Search each line of the data for the word "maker"; copy every line where it is found.

BEGIN

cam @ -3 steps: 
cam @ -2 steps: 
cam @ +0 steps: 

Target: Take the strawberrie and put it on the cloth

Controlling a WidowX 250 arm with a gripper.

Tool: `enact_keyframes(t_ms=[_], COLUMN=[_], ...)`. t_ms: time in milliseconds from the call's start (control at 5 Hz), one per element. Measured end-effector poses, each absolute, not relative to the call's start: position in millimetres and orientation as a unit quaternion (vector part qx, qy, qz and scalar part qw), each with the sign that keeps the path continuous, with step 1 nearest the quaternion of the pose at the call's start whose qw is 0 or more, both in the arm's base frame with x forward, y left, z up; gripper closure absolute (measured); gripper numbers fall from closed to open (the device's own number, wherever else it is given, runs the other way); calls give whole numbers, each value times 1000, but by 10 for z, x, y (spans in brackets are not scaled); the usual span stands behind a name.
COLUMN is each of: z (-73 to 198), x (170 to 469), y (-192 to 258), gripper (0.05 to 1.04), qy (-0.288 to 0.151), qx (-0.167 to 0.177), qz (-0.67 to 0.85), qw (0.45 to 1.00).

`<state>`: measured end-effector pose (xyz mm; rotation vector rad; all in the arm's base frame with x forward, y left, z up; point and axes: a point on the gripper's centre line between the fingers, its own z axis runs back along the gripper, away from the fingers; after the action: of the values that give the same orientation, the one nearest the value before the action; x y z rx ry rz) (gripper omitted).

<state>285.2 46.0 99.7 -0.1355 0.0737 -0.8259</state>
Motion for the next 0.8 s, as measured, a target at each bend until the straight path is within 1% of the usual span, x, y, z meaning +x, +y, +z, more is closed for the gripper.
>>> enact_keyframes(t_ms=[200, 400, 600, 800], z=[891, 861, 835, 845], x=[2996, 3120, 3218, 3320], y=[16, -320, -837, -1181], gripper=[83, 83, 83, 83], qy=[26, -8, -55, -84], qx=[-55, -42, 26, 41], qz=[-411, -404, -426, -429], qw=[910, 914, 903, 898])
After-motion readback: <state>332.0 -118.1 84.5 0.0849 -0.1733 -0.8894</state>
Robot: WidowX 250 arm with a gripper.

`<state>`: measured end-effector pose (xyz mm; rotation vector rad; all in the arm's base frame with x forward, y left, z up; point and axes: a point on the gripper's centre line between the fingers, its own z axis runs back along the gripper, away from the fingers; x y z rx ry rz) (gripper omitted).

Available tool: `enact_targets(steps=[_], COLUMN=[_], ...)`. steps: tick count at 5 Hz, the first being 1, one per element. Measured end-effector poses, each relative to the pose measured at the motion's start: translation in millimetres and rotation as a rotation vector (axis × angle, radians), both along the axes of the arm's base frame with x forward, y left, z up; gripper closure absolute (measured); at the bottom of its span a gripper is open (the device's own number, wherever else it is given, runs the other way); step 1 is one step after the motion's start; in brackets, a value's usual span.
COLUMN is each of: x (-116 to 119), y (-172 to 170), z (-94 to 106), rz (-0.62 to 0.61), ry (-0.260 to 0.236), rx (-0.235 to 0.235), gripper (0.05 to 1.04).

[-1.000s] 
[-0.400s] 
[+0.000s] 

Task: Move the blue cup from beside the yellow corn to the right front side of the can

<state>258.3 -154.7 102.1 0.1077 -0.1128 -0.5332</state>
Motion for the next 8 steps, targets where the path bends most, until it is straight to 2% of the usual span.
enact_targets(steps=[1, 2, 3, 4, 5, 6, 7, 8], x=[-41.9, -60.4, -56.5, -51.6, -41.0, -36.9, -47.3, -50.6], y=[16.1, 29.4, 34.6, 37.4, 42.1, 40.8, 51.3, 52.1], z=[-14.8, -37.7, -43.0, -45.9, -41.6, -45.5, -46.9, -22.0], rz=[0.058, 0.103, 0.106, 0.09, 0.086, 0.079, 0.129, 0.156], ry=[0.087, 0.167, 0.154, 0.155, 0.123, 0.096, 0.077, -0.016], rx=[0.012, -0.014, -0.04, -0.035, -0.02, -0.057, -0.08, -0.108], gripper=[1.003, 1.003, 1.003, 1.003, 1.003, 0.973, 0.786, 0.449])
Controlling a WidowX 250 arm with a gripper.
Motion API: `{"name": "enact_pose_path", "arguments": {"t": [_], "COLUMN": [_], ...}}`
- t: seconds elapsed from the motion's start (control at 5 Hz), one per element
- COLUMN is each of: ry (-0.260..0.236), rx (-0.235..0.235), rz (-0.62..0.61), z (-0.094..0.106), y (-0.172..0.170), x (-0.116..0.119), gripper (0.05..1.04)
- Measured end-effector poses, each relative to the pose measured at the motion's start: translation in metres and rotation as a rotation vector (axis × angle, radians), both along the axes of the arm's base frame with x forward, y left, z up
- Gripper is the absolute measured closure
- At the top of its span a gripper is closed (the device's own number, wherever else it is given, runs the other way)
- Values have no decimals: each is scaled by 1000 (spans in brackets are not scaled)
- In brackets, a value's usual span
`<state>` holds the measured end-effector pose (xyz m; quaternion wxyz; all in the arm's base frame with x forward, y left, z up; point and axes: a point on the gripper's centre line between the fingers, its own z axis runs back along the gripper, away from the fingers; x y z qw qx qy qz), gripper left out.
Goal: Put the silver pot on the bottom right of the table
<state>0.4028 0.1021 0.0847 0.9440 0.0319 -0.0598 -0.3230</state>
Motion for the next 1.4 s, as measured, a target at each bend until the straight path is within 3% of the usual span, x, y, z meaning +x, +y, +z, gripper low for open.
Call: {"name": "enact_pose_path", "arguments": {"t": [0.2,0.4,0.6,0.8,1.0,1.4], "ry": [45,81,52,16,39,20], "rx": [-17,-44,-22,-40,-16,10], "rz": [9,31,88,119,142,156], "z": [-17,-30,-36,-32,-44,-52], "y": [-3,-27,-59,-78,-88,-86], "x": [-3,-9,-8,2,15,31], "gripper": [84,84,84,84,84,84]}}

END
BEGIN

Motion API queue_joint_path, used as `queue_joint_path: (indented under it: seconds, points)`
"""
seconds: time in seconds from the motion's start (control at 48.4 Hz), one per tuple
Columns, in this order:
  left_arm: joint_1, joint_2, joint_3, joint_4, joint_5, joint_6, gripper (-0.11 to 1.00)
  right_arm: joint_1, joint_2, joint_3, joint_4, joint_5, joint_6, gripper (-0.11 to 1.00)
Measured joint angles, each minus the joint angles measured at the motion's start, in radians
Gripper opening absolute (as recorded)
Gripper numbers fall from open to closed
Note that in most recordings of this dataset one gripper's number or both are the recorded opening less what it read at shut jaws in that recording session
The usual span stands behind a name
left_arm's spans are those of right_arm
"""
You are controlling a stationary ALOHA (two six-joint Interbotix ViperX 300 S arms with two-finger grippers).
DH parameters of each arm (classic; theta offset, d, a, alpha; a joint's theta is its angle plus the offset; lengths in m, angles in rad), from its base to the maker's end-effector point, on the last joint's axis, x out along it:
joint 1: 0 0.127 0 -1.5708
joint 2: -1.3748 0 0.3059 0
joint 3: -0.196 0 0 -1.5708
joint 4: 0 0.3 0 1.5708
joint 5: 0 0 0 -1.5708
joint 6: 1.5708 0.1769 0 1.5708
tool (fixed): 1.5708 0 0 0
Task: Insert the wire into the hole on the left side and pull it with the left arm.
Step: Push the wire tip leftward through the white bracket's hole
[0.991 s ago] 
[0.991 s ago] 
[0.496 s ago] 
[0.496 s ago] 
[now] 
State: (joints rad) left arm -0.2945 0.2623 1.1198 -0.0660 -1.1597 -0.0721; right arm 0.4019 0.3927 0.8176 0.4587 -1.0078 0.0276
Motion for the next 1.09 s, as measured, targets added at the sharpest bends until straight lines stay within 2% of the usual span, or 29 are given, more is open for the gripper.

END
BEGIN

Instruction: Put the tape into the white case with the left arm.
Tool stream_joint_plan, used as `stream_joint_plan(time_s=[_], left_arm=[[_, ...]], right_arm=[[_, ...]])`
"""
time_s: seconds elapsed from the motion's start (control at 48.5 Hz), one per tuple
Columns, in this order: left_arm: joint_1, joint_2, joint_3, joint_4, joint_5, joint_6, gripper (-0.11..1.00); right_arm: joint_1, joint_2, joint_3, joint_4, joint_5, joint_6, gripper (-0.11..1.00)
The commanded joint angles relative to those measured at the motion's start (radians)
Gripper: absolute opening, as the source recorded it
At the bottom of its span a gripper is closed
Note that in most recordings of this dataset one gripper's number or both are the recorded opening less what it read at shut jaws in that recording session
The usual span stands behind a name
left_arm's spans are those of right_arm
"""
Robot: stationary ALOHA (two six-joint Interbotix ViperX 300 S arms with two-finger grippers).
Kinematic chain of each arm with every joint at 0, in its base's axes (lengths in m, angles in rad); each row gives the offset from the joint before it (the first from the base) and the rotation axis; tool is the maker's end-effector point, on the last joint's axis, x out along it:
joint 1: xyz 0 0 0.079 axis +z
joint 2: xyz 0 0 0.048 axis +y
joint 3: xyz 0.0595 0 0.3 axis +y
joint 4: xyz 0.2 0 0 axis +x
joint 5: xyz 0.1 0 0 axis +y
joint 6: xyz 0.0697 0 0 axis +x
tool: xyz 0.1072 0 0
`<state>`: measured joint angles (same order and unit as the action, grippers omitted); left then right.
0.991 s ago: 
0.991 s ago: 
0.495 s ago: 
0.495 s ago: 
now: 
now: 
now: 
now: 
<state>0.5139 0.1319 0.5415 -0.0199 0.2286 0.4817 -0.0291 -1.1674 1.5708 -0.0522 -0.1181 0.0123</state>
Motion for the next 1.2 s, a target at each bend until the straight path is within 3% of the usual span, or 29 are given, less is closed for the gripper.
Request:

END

▸ RESULT FOR THIS TASK:
DH parameters of each arm (classic; theta offset, d, a, alpha; a joint's theta is its angle plus the offset; lengths in m, angles in rad), from its base to the maker's end-effector point, on the last joint's axis, x out along it:
Kinematic chain of each arm with every joint at 0, in its base's axes (lengths in m, angles in rad); each row gives the offset from the joint before it (the first from the base) and the rotation axis; tool is the maker's end-effector point, on the last joint's axis, x out along it:

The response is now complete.